Find the string "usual" in the data, and copy out each line that has it.
=== INFORMATION ===
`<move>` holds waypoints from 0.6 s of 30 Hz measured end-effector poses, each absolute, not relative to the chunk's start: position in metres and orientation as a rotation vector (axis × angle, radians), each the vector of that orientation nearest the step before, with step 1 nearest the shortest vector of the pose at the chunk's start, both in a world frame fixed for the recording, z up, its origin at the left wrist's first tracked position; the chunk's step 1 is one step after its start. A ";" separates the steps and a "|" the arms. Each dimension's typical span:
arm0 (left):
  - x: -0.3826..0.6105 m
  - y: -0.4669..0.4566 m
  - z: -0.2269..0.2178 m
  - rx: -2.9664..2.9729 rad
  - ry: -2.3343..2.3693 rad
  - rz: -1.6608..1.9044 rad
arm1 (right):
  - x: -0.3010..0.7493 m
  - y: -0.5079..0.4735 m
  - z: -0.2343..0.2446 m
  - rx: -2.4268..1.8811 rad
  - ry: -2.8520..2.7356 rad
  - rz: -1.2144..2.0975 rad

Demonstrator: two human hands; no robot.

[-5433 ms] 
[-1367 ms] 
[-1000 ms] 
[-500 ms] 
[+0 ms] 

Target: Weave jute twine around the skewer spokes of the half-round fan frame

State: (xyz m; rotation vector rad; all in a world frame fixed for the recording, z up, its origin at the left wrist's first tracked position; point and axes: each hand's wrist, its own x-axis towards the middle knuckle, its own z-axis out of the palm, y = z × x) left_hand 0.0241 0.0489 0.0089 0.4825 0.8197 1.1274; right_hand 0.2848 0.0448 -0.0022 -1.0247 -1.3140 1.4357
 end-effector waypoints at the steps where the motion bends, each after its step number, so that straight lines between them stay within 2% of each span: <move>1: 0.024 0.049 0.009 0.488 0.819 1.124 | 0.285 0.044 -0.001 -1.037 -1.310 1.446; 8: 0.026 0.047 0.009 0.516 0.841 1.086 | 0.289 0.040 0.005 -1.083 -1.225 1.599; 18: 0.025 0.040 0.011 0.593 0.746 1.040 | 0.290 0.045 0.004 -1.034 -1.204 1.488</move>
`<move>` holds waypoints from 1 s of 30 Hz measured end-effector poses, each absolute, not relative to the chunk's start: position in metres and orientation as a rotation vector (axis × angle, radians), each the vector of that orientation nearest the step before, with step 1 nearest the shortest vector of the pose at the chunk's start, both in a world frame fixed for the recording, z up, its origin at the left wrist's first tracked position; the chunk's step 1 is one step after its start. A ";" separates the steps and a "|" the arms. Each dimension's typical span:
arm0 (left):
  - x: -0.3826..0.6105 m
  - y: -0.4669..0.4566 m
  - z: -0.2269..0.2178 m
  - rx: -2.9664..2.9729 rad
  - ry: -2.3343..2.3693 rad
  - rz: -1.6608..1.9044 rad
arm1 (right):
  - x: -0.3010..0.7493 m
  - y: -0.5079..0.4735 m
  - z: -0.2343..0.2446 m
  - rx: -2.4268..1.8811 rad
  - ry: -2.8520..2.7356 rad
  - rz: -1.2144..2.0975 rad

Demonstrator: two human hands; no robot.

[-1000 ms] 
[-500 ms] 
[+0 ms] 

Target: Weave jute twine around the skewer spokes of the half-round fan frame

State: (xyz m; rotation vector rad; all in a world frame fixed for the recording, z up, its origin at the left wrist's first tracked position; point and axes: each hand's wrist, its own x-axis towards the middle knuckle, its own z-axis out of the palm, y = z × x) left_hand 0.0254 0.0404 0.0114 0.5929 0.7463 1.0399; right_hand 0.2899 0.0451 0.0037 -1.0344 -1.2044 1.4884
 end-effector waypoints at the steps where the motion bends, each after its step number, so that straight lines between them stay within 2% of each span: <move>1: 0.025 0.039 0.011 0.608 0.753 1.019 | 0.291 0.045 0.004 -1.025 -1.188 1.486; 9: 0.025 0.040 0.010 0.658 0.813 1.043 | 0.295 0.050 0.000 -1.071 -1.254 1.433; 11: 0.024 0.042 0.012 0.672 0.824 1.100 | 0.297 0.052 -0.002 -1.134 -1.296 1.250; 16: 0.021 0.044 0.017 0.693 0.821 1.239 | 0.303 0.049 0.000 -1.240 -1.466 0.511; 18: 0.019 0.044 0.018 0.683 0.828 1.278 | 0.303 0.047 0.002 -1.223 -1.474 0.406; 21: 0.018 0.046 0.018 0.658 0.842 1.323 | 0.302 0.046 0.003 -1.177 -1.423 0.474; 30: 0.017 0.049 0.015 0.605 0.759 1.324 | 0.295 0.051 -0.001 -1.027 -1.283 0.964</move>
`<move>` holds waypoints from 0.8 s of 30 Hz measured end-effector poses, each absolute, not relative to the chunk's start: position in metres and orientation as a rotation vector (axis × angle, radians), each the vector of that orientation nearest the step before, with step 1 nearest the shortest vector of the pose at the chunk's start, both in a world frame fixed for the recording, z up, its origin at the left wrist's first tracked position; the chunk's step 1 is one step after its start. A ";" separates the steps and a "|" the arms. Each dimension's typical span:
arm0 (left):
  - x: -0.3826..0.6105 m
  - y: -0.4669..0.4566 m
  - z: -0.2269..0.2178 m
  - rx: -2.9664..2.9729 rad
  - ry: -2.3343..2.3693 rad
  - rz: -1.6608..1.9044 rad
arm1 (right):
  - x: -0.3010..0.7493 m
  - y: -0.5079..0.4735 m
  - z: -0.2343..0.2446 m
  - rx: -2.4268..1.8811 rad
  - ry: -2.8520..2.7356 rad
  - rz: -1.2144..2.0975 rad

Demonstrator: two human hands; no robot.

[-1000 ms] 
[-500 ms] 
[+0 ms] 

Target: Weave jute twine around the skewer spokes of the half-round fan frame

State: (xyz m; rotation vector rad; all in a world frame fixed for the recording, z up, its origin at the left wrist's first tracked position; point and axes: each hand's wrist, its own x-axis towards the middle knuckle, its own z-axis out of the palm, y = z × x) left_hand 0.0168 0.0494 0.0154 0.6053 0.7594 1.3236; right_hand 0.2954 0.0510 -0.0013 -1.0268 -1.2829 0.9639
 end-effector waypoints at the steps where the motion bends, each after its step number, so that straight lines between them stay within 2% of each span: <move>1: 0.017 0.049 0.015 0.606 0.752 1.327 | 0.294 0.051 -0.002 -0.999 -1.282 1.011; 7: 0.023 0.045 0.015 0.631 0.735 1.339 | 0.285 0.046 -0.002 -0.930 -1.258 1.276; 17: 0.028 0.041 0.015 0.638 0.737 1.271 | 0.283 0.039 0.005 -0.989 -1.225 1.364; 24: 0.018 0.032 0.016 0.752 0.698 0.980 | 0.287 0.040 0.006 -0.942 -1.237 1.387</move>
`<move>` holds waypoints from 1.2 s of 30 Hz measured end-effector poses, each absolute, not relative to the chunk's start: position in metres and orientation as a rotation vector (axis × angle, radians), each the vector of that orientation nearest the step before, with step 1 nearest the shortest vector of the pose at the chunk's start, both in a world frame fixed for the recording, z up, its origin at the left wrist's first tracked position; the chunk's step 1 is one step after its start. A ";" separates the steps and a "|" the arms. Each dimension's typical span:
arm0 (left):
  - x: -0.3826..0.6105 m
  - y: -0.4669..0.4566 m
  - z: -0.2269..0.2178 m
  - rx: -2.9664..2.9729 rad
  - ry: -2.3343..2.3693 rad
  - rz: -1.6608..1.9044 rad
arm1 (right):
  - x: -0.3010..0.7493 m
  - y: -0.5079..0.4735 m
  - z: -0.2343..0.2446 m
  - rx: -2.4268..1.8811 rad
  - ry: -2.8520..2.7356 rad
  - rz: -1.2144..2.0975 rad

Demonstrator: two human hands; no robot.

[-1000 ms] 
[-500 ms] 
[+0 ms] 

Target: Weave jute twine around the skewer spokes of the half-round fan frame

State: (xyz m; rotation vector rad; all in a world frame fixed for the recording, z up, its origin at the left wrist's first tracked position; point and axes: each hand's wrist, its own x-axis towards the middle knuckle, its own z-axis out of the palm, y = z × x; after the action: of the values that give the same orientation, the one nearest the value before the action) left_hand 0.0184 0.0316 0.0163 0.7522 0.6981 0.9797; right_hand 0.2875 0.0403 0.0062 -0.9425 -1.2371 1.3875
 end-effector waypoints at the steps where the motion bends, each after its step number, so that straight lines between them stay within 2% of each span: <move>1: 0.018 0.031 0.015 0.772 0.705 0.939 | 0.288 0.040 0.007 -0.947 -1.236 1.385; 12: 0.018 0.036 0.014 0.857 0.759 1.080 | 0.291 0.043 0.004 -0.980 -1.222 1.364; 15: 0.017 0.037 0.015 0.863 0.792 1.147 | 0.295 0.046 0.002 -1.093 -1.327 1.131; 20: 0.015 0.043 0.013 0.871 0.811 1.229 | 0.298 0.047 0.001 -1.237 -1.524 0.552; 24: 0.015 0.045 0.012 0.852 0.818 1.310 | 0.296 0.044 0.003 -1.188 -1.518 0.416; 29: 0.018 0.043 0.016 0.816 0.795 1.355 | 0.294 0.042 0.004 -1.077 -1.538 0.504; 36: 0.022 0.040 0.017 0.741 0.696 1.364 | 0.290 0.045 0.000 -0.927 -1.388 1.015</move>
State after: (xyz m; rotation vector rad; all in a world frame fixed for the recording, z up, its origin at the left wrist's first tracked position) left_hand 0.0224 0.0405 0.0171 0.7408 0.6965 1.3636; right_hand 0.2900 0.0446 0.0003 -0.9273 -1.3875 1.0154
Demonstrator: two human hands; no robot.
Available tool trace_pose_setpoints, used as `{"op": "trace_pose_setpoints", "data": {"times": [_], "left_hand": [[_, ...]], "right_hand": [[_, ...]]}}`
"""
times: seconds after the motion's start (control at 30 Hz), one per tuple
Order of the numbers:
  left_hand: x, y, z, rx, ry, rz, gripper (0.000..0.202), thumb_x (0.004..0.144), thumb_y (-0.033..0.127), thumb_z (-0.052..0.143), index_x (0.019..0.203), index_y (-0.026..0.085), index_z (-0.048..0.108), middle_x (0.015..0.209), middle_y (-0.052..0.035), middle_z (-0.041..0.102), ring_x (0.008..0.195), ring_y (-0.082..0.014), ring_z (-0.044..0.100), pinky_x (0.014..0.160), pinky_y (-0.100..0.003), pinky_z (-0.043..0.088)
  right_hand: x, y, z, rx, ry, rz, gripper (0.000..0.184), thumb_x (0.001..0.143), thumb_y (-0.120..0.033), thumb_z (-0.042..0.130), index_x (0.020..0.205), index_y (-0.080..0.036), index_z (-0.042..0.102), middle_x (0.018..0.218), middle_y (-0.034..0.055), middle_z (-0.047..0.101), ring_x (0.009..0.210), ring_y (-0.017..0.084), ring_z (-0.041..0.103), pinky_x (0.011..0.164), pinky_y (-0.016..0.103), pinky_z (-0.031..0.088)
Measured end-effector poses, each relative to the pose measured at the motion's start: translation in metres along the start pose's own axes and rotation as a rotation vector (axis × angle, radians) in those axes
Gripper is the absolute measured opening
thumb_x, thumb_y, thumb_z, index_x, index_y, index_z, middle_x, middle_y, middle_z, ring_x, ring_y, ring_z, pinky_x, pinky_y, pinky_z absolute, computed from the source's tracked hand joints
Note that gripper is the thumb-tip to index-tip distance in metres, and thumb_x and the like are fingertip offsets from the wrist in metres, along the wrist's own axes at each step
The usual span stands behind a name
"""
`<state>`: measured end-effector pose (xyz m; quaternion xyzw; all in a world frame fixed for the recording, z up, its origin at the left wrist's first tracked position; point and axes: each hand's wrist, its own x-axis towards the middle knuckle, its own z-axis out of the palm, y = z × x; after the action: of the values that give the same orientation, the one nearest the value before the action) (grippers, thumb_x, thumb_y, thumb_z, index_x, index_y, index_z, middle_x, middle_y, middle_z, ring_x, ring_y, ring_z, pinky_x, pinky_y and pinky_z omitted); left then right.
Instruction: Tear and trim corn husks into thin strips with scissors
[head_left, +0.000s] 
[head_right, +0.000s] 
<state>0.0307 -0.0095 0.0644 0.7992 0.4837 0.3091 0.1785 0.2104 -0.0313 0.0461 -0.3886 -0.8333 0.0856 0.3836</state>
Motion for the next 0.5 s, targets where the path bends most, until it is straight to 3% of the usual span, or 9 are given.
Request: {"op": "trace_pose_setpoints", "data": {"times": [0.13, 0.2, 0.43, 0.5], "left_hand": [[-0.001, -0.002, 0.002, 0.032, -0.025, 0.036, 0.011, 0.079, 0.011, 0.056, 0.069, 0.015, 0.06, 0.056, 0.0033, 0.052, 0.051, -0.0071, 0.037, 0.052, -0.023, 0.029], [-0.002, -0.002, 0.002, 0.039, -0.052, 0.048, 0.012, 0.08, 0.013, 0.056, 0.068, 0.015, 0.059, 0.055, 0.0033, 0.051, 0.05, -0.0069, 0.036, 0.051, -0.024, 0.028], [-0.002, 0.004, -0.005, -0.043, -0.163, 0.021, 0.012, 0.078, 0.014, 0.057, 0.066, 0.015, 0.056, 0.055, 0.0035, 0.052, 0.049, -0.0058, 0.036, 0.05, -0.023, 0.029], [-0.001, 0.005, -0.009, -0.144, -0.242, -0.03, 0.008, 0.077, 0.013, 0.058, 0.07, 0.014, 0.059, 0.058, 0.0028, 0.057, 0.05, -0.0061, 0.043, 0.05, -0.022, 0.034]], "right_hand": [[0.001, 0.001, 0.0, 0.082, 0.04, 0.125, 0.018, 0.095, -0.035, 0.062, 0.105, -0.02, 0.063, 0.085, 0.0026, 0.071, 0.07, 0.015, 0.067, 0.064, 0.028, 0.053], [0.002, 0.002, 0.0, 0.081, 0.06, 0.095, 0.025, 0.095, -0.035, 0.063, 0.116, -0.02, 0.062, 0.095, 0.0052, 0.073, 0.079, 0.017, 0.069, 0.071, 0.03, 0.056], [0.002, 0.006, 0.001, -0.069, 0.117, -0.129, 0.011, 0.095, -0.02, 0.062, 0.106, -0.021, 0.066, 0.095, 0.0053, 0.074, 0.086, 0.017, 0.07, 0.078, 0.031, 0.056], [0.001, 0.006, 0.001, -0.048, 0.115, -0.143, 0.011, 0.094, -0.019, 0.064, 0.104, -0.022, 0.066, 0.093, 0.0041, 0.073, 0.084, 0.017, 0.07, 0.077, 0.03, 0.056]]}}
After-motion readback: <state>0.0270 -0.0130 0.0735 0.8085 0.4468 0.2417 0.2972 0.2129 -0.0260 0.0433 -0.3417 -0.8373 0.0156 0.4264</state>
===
### [RESPONSE AREA]
The usual span stands behind a name
Motion for the next 0.5 s, targets where the path bends most, until it is straight to 3% of the usual span, or 9 are given.

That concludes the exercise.